Para muitos a Caixa de Pandora da IA poderia desencadear todos os males imagináveis. Logo, as opiniões parecem na maioria das vezes se dividir entre os extremos, hora é vista como a Caixa de Pandora e por vezes como Panaceia.

Vivemos, tempos privilegiados, que permitem que a mesma geração viva e, ao mesmo tempo, lidere uma transformação tecnológica disruptiva que muda as coisas para sempre. A IA não é apenas mais uma tecnologia, mas vem para mudar nossas vidas. O lançamento do Chat GPT 3, um chatbot generativo de IA, é a melhor prova dessa disrupção.

Poucas semanas após seu lançamento, em novembro de 2022, ele já contava com 100 milhões de usuários que puderam verificar a potência e a facilidade de uso do sistema.

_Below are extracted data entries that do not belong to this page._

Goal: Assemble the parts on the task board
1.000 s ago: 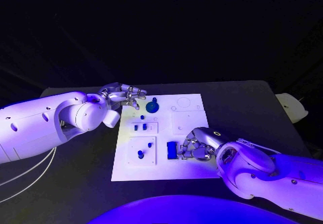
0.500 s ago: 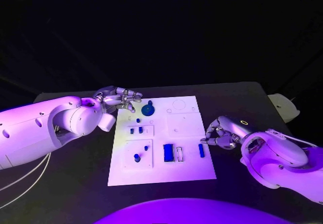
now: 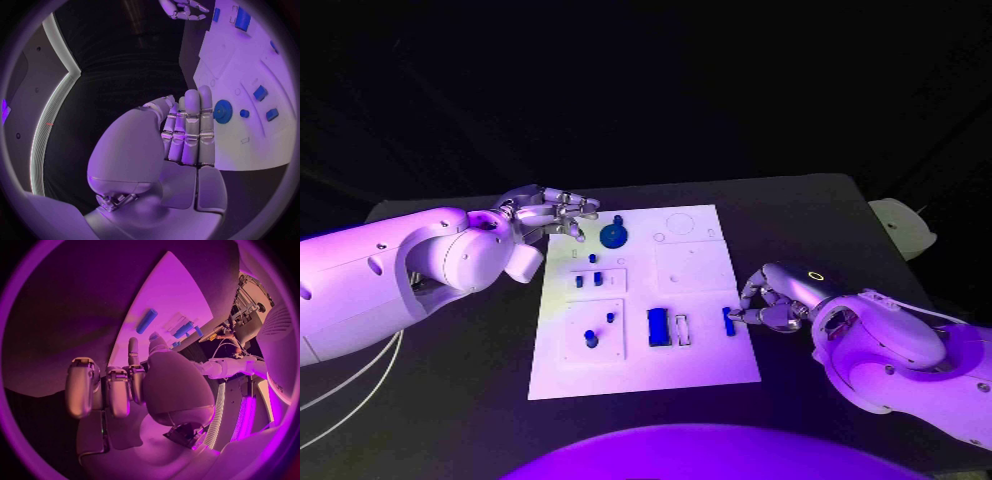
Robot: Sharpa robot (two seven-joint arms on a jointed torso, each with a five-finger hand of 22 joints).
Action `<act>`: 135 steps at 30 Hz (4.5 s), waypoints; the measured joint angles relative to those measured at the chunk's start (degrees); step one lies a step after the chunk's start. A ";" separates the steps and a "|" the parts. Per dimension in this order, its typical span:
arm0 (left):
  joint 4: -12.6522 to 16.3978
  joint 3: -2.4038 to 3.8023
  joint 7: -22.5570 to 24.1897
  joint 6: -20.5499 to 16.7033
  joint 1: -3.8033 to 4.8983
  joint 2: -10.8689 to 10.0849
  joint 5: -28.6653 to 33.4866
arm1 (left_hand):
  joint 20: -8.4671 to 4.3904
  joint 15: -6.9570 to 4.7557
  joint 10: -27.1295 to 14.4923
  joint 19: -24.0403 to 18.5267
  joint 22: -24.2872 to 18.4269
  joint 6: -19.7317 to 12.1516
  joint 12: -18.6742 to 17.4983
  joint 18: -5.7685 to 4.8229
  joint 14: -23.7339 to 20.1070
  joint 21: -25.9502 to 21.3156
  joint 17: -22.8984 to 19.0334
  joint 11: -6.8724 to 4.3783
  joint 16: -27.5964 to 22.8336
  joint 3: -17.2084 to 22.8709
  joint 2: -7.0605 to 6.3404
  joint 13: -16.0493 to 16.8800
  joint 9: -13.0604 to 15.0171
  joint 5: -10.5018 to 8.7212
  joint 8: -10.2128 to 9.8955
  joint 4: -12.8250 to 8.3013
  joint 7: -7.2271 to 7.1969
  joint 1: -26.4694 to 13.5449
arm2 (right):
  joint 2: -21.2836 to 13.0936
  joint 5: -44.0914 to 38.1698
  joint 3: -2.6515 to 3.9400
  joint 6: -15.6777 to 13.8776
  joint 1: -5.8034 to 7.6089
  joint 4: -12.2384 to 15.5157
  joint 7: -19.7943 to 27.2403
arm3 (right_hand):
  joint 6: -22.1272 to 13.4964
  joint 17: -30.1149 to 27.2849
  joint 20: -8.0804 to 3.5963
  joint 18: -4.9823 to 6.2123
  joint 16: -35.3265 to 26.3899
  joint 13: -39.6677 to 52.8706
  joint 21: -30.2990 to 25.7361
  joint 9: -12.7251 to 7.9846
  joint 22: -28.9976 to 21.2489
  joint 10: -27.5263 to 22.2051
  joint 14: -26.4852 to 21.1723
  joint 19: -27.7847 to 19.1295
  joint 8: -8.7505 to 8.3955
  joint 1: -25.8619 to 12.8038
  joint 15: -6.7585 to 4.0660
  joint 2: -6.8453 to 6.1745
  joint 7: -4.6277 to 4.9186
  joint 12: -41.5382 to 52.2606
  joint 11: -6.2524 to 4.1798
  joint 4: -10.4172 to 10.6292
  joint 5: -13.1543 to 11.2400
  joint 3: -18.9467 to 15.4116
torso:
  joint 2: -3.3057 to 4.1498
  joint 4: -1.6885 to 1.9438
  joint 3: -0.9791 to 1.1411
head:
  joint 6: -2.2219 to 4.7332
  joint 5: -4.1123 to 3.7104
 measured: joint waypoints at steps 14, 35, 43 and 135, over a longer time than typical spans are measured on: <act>0.05 0.00 0.01 0.02 0.00 -0.14 0.01 | 0.00 0.00 0.00 0.00 0.00 0.00 0.00 0.00 0.00 0.00 0.00 0.00 0.00 0.00 0.00 0.00 0.00 0.00 0.00 0.00 0.00 0.00 | 2.75 0.02 0.01 0.26 -1.18 -1.65 -0.06 | 0.00 -0.01 0.00 0.00 0.00 0.00 0.00 -0.06 -0.01 0.00 0.00 0.00 0.00 0.00 0.00 0.00 0.00 0.00 0.00 0.16 0.00 0.16 | 0.01 0.03 0.02 | -0.27 0.08; 0.19 0.00 -0.01 0.16 0.00 -0.44 0.01 | 0.00 0.00 0.00 0.00 0.00 0.00 0.22 0.00 0.00 0.00 0.01 0.00 0.00 0.17 0.00 0.00 0.00 0.00 0.00 0.17 0.00 0.00 | 4.18 -0.97 0.16 2.07 -1.87 -3.70 -0.11 | 0.61 -0.01 0.00 0.00 0.00 0.00 0.00 0.00 -0.02 0.00 0.00 0.00 0.05 0.00 0.00 0.00 -0.17 0.00 0.00 0.32 0.00 0.32 | 0.00 0.03 0.01 | -0.59 0.52; 0.25 0.00 -0.04 0.20 0.01 -0.45 0.01 | 0.00 0.00 0.00 0.00 0.00 0.00 0.22 0.00 0.00 0.00 0.01 0.00 0.00 0.16 0.00 0.00 0.00 0.00 0.00 0.17 0.00 0.00 | 5.02 -2.27 0.27 2.29 -2.14 -4.28 -0.09 | 1.03 -0.01 0.00 0.00 0.00 0.00 -0.28 0.20 -0.03 0.00 0.00 0.00 -0.10 0.09 0.00 -0.09 -0.17 0.00 0.00 0.25 0.00 0.39 | -0.02 0.00 0.01 | -0.65 0.57; 0.63 0.00 -0.55 0.74 0.00 -0.21 0.02 | 0.00 0.01 -1.13 0.00 0.00 -0.83 0.21 -0.42 -0.01 0.00 -0.08 0.52 0.00 0.72 0.00 -0.10 0.00 0.00 0.00 -0.09 0.41 0.00 | 12.19 11.59 0.05 -3.97 -3.27 -3.37 0.01 | 3.00 0.00 0.00 0.00 0.00 -0.09 0.00 0.67 -0.03 -0.10 0.00 0.00 -1.51 -2.44 0.01 -3.14 -1.13 -0.22 0.11 0.50 7.70 15.02 | 0.01 -0.01 0.03 | 0.01 0.73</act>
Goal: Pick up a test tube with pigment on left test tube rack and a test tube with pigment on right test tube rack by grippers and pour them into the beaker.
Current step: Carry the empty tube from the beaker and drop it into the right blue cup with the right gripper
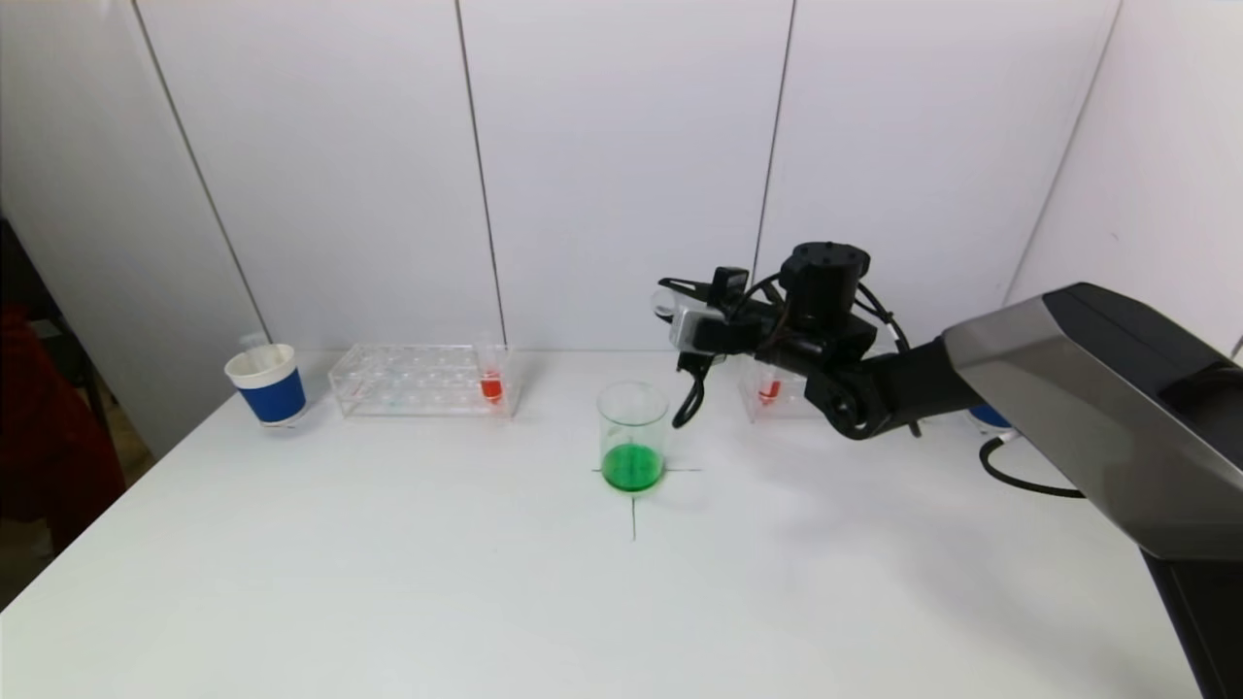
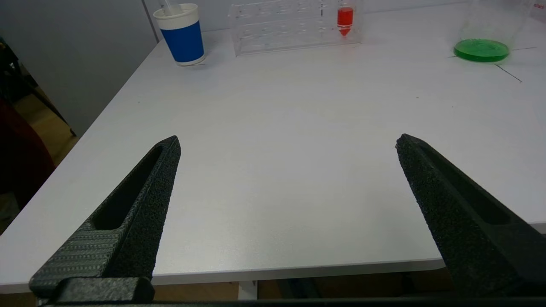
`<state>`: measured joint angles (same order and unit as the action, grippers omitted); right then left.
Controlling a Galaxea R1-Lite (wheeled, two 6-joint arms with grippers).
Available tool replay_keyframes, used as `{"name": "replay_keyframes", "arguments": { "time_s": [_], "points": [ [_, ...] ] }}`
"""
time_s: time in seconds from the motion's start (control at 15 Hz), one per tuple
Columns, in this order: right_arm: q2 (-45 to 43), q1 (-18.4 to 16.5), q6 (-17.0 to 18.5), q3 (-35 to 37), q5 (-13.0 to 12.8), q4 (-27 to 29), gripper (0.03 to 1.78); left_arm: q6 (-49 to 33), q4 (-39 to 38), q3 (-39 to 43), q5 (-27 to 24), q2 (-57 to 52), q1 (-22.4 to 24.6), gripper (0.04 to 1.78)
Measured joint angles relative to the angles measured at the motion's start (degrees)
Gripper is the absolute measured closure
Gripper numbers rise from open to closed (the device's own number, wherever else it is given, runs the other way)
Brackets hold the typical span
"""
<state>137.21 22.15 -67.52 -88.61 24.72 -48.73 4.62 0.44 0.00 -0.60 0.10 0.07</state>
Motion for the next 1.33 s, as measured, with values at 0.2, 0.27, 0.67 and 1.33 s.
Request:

A inteligência artificial de repente se torna algo real, utilizável e tremendamente útil, apontando um caminho brilhante para um presente cheio de geração de conhecimento e transformação digital, acelerada por um chat tremendamente didático.

E como na era dos extremos, tudo precisa estar entre o céu e o inferno, surgem os primeiros alarmes sobre o lado sombrio dessa inovação. Os riscos associados a um uso malicioso de uma ferramenta tão poderosa são listados: manipulação de sistemas democráticos, vieses, aceleração de ataques cibernéticos, empoderamento da desinformação, usos criminosos, violação de direitos fundamentais, possível deterioração dos direitos dos criadores e uma longa lista de males culminados pela possível irrupção de uma Inteligência artificial autônoma, e logo sem controle humano e com dinâmica, linguagem e propósitos próprios.